Data items
* * *

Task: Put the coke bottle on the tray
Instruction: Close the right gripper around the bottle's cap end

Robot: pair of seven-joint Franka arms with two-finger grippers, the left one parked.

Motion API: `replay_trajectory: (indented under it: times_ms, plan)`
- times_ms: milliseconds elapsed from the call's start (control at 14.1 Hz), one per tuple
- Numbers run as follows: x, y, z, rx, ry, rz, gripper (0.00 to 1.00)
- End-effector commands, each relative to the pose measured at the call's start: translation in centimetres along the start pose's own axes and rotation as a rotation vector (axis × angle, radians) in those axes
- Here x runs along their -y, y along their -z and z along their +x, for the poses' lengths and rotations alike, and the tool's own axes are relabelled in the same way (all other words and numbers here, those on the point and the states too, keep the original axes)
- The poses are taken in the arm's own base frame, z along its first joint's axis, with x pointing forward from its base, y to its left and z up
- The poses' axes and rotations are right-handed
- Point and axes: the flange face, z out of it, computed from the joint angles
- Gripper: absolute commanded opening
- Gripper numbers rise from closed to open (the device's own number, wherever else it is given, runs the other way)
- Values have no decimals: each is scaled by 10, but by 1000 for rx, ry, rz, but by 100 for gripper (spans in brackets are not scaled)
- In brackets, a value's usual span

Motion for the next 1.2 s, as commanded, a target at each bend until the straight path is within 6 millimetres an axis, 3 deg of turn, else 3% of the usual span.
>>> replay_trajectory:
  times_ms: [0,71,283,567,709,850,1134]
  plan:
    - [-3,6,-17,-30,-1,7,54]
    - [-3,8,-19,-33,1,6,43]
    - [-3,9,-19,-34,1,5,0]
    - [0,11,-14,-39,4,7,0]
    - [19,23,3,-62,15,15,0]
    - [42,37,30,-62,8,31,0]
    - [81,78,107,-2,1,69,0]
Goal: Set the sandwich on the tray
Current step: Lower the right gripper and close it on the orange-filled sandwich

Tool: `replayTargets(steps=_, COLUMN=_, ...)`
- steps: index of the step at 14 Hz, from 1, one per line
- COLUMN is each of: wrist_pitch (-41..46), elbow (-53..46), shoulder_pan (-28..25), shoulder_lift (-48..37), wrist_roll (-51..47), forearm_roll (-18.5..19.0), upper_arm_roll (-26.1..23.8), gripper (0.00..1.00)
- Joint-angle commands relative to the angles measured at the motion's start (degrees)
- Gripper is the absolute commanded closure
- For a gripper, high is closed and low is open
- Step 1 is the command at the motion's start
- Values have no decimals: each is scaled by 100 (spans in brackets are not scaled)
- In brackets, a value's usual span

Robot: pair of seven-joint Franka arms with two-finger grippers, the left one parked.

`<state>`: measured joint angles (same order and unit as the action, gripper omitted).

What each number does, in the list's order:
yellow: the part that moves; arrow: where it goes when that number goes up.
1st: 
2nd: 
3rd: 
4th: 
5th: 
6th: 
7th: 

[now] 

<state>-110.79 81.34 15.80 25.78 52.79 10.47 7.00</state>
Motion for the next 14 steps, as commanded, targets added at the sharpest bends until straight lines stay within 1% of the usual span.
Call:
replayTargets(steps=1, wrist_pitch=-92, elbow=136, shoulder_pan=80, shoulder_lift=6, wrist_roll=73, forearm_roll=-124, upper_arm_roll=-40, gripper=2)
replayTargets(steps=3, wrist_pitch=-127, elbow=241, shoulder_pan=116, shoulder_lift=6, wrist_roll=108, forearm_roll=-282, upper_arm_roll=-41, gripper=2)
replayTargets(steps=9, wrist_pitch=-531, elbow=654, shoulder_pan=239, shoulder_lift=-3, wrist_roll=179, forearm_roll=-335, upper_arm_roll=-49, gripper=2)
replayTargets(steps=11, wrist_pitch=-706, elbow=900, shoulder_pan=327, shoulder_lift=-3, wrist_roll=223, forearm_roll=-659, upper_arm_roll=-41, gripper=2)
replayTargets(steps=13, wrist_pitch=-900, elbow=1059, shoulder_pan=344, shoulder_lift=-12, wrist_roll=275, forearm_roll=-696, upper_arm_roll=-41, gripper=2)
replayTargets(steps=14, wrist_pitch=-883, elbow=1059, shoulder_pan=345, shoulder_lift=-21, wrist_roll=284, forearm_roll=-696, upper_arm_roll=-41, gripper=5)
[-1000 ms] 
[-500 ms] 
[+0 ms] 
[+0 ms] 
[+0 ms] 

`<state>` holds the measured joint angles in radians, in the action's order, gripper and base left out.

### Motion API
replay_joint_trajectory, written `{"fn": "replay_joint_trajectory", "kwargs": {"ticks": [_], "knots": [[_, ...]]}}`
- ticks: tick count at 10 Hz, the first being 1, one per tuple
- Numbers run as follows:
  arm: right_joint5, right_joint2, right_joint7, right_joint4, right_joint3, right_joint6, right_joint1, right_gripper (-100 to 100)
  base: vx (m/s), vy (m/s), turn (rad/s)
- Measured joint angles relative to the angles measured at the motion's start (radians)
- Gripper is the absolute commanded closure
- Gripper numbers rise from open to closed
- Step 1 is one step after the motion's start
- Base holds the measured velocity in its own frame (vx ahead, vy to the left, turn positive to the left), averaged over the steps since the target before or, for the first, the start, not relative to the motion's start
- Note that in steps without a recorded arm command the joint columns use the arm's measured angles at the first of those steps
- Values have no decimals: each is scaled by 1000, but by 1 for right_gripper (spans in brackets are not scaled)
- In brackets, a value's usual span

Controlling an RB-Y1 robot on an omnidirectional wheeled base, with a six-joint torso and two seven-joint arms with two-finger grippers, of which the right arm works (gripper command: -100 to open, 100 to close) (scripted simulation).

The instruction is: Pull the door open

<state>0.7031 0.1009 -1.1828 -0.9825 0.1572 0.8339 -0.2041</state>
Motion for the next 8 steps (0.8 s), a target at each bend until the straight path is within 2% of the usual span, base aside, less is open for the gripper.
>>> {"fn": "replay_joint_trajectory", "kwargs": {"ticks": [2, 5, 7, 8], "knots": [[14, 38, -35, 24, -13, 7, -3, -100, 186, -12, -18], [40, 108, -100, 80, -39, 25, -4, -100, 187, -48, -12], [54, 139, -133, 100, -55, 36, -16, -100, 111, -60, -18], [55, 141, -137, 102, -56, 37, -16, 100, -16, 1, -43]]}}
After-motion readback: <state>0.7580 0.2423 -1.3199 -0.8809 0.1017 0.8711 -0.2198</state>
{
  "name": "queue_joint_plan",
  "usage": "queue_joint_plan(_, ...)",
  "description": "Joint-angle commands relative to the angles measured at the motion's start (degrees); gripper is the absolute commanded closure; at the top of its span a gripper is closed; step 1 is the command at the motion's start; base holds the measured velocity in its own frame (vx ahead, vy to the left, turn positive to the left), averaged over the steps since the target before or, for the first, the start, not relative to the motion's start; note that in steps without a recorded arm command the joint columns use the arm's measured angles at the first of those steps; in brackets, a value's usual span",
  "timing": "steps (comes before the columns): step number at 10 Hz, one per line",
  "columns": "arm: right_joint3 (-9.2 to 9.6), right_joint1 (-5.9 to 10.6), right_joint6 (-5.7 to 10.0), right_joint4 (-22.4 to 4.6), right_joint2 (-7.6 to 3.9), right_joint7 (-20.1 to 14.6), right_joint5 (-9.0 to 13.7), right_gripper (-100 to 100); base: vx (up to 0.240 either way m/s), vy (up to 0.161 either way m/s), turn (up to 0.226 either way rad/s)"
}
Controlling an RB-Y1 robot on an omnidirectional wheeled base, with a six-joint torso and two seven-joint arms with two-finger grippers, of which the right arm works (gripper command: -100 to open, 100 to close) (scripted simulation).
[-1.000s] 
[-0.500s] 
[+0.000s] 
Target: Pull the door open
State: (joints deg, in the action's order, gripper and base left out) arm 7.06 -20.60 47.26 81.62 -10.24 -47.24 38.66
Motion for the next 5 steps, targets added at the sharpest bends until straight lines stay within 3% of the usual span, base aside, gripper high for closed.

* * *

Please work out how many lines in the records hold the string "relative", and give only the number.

- _Output_
5